The key to successful investing today is knowing where the markets and economy are going, not where they have been, and focusing on absolute returns--real profits in your pocket. You, the contemporary investor, instinctively know that the markets of today--and the forces that drive them--are quite different than those of past decades. Your intuition tells you that if you are to be successful in the future, you must adjust your investment strategy to reflect the new economic realities. But what strategies? What adjustments? Where can you turn for reality-based answers?

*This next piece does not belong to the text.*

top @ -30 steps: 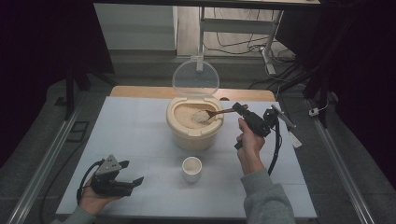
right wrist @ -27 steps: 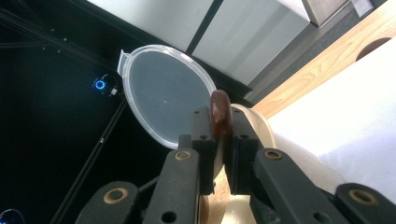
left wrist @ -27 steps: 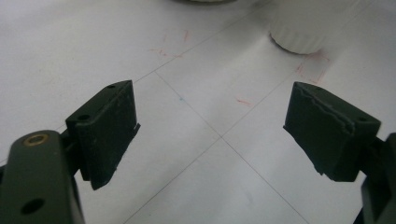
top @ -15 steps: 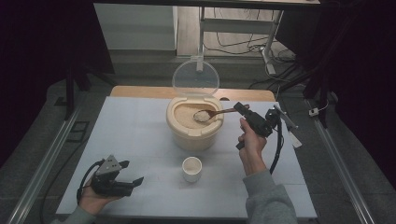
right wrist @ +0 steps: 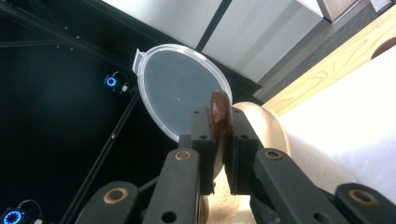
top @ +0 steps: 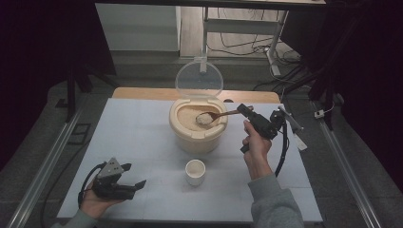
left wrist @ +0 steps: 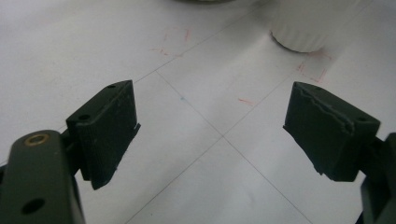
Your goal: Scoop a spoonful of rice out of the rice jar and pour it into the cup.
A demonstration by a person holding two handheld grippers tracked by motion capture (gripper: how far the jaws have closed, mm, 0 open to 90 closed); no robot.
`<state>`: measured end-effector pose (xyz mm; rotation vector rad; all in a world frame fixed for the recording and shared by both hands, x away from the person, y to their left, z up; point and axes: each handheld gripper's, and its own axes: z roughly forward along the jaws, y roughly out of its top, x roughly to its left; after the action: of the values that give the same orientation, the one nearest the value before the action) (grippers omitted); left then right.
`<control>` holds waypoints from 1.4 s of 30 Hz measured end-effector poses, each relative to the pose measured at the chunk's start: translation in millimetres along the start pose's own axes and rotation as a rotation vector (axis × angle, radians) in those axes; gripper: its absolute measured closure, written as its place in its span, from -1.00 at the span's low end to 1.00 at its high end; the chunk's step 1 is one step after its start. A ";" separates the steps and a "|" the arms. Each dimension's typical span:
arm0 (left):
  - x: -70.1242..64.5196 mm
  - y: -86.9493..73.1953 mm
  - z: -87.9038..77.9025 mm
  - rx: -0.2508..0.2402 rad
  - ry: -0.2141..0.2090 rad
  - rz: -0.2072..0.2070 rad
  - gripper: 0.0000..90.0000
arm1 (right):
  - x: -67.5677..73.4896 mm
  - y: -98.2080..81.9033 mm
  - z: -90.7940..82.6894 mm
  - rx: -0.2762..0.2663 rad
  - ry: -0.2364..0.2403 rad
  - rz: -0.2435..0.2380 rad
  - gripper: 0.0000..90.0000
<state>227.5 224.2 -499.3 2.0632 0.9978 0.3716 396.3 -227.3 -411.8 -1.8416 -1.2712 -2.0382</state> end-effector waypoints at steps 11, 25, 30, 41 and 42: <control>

In the positive and forward-thinking Bull's Eye Investing: Targeting Real Returns in a Smoke and Mirrors Market, financial expert John Mauldin makes a powerful case regarding the future direction of the markets and what you must do to be successful in them. Mauldin lays a solid foundation for his argument by examining six major (and very different) ways to look at the stock market as well as the numerous ways Wall Street tries to entice unknowing investors to keep buying overvalued products. Marshalling a huge array of facts and sources, Mauldin looks at these and other issues, including the effects of value, risk, market psychology, and demographics on your potential investments. He details a new approach to investing that will allow you to successfully adjust to the new reality of investing.

In a straightforward and easy-to-understand style, Mauldin helps you understand why traditional stock portfolios shouldn't be your primary investment vehicle in the coming years, and how absolute return vehicles, such as hedge funds (Chapters 20-22), specific types of bonds, and certain types of value-oriented stocks (Chapters 16-18), and investments can help you control risk, while carefully and methodically growing your investments over the next decade.

Helping you think outside of the Wall Street box, Bull's Eye Investing focuses on finding value and controlling risk, while working with trends (which Mauldin forecasts for you) rather than against them. It will show you why investors must focus on absolute returns instead of relative returns, as well as how research and homework will be rewarded--rather than blind trust in an ever-spiraling market.

Good markets are followed by bad markets, which are again followed by good markets. While no one can predict exactly when these markets will begin or end, there's a pretty good chance that this cycle will continue to repeat itself. As an investor, success hinges on your understanding of these ever-changing economic and investment cycles--and your response to them. Bull's Eye Investing can help you make the most of these trends, by showing you how to target your investments toward where the markets will be, not where they have been.

Buy it on Amazon.co.uk

The Armchair Millionaire

by Lewis Schiff and Douglas Gerlach

For investors looking for a simple, yet effective, investment strategy, The Armchair Millionaire by Lewis Schiff and Douglas Gerlach provides just such a strategy. Schiff and Gerlach tell us that any investment strategy implemented by most individual investors should be automatic. It should not be complex, nor time consuming. Yet, the strategy must be effective in building wealth over the long run.

Schiff and Gerlach write: "We call our program the Armchair Investing Strategy. While it includes investing methods that have been around, and have been used successfully for years, they have never been brought together into one comprehensive strategy."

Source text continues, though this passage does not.